As convenient as it would be to put all the blame for the collapse of Russian democracy on Putin, the truth is more complicated. Russia’s return to dictatorship was not a sudden fall. Many small, quick steps in the same direction resemble a smooth slide. Just as when analyzing a completed chess game, what we call the postmortem, talking as if everything was going just fine until this or that event is usually absurd and harmful to the process of honest analysis. Of course huge isolated blunders in otherwise good positions do occur, but they are even rarer in diplomacy than in world championship chess.
This is a point of disagreement I often have with my more diplomatically minded friends today. They look back over twenty years of Russia-US relations and it doesn’t look so bad, so the complete catastrophe of 2014 is viewed as a sudden shock. But as I have been warning frequently for at least fifteen of those years, Putin’s latest eruption of repression and violence has been steadily building all the time and was only intensified by years of Western compromises and pretending that everything was fine. There was no big shift by Obama that provoked Putin, or any dramatic changes in Putin’s attitudes or Russia’s fortunes that necessitated the invasion of Ukraine. It was always moving in this direction, and the only question was whether or not Western leaders would change their ways to prevent such an eruption from taking place. Unfortunately, as we now know, the answer was no.
If the road to hell is paved with good intentions, compromises on principles are the streetlights. As I admitted earlier, I supported Yeltsin’s 1996 reelection despite his increasingly undemocratic attitude toward Russia’s institutions and the independence of our elections. Yeltsin abused the power of the state to fight off the challenge of the Communist Party that still had the power to terrify the reformers. It also had taken control of the Russian Duma in the 1995 parliamentary elections, so it was no imagined threat. Yeltsin was deeply unpopular, polling under 10 percent at the start of the year with only six months until the June election.
The Yeltsin administration’s trope of accusing every critic and opposition figure of trying to drag Russia back to the dark past became less and less effective as the economy struggled. The outside world didn’t think much of Yeltsin’s chances either. In February, Communist Party leader Zyuganov was treated like a rock star at the World Economic Forum in Davos, of all places, the belly of the capitalist beast. Of course Zyuganov was completely clueless about what to do and would have been an unmitigated catastrophe as president, but it certainly looked likely to happen. It wasn’t simply a case of people in hard times voting with their pocketbooks. There was a real sense of confusion and betrayal in Russia, and the natural target was the president.

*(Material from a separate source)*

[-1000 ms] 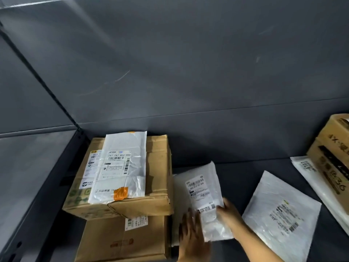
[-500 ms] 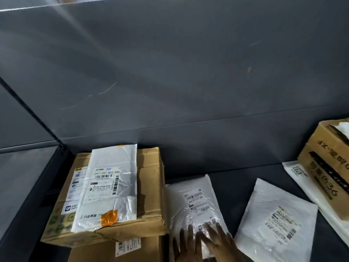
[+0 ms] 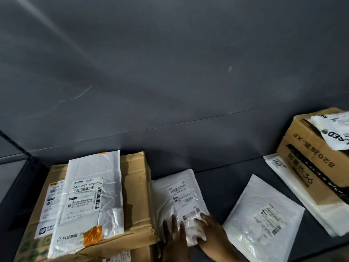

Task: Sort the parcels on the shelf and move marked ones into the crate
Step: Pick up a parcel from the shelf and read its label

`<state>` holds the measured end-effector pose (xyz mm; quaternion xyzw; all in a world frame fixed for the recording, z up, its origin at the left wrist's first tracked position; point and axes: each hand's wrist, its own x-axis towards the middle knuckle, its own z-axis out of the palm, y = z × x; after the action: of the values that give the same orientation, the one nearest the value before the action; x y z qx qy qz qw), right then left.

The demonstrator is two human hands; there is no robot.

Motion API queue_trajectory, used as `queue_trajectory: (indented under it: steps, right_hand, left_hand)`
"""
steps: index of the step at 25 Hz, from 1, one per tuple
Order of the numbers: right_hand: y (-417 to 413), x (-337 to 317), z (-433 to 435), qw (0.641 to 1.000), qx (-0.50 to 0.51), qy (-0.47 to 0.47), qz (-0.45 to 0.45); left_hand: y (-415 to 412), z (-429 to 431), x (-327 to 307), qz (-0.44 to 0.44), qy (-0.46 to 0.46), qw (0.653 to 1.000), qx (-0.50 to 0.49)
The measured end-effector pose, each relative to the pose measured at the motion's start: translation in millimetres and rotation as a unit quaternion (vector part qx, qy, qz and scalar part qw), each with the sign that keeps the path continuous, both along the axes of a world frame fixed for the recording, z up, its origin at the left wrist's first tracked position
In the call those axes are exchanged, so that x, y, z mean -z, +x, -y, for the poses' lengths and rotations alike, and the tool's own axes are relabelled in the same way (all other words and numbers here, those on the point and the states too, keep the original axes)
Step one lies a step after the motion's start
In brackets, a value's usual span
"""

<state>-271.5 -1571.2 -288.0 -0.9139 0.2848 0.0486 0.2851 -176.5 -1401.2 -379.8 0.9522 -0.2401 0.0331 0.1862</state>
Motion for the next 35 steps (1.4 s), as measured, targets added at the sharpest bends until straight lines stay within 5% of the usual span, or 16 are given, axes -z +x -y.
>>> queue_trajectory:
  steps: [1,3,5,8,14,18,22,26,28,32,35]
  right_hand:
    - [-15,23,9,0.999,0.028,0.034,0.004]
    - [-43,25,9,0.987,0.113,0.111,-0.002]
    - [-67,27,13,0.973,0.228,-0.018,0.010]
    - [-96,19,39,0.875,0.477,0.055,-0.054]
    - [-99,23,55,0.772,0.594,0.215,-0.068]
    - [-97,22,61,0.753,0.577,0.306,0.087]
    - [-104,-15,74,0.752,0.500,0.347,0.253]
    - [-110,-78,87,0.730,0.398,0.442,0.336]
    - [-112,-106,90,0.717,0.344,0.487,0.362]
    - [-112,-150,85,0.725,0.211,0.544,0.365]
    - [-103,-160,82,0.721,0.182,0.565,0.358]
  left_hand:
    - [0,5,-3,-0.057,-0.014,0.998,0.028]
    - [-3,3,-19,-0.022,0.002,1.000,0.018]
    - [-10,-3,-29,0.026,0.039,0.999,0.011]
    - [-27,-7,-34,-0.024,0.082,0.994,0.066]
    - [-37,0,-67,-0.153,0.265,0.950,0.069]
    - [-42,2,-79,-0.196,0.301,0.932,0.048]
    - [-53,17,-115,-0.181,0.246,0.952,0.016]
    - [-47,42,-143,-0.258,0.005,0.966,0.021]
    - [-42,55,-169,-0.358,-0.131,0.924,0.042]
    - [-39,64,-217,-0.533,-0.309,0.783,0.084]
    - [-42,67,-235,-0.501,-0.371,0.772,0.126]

Here is where we come to one of the most difficult concepts to explain to outsiders about the Russian rejection of democracy. When Soviets pondered the collapse of our country and the future ahead, democracy was not a very well-defined or well-understood concept to most of us. Yes, we desired freedom, rights, and all the things that come with an open society, but for most people these are abstractions. What we really envied about the West was opportunity; specifically the opportunity to improve our lot economically. The free world had elections and it had money and we had neither, so these things obviously went together: a package deal.